The interiors were very similar in that the upholstery was very nice and the fit and finish of the cars were superb, minus the spartan accessories that the Gateway Bronco customer desired. It was hard driving a car that did not have a gear selector dial that showed if you were in Park or Reverse. Moving the car was more trial and error as you tried to count the gears, and then release the brake pedal to see if you go forward or backward, but once again, that was per the customer’s specifications.
The biggest difference in the interior arrived when you try to put stuff in the back of each car. The Gateway Bronco was easy to drop the back seat or to move the rear seats forward to access the back. The Icon was more difficult. It looked like it would be easy, but it was not. Putting cargo in the Icon was stifled by seats that did not move easily, so we had to crawl over the seats to retrieve our gear.

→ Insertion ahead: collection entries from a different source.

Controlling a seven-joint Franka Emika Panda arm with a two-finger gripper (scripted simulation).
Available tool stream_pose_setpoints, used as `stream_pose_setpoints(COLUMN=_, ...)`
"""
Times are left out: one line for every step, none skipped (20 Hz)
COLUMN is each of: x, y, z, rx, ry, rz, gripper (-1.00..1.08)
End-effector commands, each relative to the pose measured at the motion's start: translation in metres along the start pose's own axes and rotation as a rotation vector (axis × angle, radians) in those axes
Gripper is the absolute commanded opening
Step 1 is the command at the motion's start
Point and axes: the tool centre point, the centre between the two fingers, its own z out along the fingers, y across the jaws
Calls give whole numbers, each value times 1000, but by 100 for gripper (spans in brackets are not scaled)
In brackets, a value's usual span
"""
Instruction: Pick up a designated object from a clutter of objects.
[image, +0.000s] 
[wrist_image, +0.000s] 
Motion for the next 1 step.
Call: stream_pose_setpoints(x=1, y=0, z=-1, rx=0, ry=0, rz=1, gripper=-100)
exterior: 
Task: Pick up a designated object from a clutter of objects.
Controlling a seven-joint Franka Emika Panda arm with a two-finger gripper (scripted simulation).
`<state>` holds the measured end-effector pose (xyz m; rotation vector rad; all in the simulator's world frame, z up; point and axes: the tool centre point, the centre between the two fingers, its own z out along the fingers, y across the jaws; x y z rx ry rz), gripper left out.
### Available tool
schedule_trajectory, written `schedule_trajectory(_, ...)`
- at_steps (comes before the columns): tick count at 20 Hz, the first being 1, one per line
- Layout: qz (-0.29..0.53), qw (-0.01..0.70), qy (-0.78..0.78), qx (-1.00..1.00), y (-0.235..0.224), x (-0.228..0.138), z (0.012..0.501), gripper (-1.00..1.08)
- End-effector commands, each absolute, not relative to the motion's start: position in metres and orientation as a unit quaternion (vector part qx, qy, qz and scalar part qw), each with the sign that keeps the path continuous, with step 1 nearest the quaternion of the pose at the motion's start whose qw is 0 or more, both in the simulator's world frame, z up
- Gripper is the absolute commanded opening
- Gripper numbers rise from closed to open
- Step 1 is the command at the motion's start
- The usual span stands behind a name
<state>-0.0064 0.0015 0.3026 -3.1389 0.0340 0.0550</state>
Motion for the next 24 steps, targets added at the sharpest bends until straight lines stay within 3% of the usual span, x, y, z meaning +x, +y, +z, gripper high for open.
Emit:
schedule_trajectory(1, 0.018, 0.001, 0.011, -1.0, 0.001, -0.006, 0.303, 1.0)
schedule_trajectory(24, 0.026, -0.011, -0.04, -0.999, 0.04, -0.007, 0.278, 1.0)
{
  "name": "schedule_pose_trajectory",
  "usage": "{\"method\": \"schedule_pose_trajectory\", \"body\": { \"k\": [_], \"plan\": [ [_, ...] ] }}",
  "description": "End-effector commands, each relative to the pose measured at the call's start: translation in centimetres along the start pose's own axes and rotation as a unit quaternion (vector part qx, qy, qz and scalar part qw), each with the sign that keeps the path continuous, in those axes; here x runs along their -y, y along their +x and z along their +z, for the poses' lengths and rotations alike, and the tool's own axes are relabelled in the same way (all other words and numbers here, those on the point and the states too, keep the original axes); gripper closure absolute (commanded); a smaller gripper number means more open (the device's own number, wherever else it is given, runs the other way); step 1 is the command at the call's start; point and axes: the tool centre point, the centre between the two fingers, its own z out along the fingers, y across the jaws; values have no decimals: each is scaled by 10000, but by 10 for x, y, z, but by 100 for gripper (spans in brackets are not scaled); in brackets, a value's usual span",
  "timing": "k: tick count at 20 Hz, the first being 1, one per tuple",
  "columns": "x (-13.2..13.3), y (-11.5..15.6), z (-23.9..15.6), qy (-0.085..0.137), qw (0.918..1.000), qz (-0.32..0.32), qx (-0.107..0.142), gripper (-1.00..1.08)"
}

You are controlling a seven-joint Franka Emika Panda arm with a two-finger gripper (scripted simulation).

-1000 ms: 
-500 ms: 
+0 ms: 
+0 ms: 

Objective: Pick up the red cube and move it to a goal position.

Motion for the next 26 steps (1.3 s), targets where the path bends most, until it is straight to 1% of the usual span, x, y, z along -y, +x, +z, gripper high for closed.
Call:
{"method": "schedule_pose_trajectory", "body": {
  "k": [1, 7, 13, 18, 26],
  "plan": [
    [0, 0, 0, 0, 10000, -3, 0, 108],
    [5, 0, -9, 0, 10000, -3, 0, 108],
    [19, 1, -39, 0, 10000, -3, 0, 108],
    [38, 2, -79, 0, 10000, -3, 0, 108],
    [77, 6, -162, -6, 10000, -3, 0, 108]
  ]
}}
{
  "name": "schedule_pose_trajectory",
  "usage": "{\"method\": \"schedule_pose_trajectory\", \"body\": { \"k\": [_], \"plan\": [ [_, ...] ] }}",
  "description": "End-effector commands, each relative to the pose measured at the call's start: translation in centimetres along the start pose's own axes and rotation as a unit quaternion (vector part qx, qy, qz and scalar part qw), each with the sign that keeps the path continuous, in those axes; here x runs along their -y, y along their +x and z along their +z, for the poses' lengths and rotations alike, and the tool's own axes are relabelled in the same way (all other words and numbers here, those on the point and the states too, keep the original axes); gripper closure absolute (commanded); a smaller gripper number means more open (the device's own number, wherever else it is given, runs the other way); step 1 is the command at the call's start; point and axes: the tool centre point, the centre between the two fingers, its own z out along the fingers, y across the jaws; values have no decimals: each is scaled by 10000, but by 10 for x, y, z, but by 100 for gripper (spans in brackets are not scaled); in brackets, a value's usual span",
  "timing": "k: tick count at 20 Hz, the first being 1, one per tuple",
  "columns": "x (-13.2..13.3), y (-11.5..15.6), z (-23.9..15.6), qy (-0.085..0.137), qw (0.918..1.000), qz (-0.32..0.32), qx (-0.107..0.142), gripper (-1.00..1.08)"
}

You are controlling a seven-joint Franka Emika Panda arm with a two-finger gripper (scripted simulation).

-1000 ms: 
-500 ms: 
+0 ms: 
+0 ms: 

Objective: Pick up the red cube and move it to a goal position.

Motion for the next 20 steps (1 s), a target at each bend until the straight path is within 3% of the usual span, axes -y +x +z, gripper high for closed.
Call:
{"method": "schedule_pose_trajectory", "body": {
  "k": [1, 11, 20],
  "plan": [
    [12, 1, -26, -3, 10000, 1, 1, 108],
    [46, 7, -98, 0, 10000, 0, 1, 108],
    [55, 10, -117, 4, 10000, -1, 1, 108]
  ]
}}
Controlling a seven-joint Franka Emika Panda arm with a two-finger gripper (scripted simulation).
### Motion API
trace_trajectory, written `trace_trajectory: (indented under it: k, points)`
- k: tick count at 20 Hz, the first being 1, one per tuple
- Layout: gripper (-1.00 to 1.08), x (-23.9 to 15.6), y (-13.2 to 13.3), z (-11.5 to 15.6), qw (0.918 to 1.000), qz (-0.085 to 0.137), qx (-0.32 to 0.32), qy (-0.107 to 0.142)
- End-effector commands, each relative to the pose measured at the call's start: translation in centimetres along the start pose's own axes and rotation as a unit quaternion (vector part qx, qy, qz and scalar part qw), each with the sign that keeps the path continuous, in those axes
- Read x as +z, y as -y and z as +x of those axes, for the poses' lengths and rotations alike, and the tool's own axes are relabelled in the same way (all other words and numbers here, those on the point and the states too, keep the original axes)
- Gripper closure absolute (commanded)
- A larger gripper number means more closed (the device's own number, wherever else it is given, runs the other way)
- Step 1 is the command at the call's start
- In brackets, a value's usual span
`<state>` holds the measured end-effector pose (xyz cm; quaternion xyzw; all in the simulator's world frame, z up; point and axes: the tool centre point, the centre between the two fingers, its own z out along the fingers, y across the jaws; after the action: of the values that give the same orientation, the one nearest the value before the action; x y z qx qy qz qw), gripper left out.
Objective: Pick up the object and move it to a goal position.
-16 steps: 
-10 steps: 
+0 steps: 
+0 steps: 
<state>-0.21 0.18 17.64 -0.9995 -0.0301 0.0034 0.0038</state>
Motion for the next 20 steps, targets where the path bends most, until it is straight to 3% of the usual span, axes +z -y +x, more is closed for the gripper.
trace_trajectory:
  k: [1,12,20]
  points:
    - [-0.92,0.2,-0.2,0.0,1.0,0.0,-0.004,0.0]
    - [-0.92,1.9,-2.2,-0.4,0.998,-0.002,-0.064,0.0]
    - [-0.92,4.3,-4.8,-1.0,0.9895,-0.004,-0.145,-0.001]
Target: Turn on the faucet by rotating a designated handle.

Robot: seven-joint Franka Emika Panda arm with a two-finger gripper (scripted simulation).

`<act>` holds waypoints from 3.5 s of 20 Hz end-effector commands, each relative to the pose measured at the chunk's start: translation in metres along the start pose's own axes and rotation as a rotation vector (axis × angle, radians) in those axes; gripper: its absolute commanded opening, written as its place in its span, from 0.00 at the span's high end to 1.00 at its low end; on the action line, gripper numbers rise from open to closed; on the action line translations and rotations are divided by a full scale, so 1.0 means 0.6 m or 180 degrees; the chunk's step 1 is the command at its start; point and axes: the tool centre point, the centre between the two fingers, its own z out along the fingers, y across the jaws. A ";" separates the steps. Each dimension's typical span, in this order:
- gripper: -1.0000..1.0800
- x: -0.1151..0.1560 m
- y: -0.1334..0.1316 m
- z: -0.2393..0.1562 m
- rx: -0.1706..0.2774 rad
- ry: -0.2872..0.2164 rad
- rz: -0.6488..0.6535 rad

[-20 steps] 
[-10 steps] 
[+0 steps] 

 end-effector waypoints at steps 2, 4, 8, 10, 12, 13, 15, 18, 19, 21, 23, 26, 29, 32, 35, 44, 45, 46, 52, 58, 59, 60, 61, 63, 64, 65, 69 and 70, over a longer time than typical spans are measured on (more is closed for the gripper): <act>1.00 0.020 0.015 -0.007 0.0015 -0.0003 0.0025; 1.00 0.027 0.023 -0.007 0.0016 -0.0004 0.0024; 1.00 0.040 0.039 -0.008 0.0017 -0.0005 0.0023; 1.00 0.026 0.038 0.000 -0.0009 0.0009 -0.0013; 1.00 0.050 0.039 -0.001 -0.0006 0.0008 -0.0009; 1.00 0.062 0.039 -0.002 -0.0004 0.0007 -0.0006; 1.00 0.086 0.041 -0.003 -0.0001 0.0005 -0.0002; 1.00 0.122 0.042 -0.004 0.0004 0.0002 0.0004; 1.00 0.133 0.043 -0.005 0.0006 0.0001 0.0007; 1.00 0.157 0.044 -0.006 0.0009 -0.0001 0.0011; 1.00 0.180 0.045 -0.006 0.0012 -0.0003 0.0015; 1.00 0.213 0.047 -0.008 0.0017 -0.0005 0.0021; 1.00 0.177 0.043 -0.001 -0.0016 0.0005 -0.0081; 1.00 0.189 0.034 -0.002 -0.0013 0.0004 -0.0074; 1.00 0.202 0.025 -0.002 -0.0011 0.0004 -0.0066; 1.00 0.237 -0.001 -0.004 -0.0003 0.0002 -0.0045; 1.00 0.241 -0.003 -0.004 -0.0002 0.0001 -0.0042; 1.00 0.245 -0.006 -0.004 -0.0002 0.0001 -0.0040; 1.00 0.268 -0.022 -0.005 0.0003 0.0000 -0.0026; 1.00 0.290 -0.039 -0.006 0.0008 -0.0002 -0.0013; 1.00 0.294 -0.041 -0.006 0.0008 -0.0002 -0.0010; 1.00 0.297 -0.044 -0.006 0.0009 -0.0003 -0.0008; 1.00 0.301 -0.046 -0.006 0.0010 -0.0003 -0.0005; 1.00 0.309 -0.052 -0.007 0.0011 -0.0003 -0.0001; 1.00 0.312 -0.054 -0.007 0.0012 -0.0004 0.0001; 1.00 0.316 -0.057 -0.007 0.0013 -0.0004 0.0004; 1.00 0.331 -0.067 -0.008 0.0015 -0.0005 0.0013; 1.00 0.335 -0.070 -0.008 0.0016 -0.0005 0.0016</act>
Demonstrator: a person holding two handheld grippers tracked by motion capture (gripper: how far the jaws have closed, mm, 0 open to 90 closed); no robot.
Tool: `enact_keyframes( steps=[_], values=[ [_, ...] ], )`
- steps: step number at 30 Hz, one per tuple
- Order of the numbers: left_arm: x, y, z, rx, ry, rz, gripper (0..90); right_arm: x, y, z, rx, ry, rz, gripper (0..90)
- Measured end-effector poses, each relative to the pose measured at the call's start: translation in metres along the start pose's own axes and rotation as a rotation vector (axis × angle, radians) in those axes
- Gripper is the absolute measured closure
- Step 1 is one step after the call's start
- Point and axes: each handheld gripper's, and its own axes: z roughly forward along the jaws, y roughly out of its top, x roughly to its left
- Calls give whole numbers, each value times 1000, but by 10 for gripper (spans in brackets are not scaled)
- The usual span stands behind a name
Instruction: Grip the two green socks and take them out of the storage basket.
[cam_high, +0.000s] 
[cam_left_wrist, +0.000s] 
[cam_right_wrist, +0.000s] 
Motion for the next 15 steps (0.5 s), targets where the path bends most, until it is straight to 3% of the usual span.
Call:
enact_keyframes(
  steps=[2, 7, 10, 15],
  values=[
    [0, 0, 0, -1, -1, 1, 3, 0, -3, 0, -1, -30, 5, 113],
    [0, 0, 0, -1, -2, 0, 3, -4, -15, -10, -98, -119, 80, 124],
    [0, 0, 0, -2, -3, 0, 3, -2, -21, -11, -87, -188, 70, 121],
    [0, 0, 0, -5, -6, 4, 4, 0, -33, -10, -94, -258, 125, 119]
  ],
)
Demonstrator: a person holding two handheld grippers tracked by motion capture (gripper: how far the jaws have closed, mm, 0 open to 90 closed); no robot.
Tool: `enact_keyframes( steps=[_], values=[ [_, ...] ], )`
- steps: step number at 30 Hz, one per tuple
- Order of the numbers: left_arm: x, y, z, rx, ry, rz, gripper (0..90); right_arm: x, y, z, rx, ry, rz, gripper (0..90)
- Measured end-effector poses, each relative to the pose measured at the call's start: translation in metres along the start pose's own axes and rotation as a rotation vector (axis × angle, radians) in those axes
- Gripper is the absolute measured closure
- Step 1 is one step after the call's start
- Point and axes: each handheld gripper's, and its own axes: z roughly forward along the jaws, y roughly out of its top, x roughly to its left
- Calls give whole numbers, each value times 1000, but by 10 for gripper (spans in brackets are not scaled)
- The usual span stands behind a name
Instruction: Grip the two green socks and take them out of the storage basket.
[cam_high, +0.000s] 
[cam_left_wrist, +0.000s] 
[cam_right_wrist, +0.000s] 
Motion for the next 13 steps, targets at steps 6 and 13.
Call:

Something like that could definitely be a hindrance as a daily driver, but one that for this amount of money, is not really an issue as people do not buy these cars for the ease of carrying gear alone—although clearly some do. As the interview was going, a prospective customer showed up to drive each Bronco. That customer talked about wanting to buy the Bronco as a daily for his partner, she would take it everywhere and use it as a daily car.
Both of the Broncos were equipped with modern shocks and suspension setups, and 4 pistoned fixed calipers.
Driving the Icon was like driving a modern-day car. It was comfortable, easy to control, and stable. This reporter did have a chance to move the Orange Gateway car, but a driving comparison was nixed as the prospective customer jumped in and took the car for a test drive. Although not ideal, for a customer who wants to spend $150,000 to $300,000, I can understand knocking the reporter out of the seat. Hell, if we were selling the car, we would have done the same. So, comparing the drive between the Icon and Gateway is something that, at this time, Hot Rod cannot do.
One thing is certain, Burgett’s family now likes riding in his Broncos.
Today, there are many companies that can give you an original Bronco that is rebuilt to modern-day standards. You can have them built to mirror your tastes, they do however come with a cost, but there is only one that comes blessed by Ford. Gateway Bronco’s quality and build are amazing, and you can have one without waiting a year or two before you are cruising around in your new truck. Ford has announced that they too are releasing a modern rendition of the iconic Bronco, but if you fancy an original of the sixties and seventies, then feel comfort in the fact that the original Bronco’s collector car value has skyrocketed, this is now the Bronco’s time.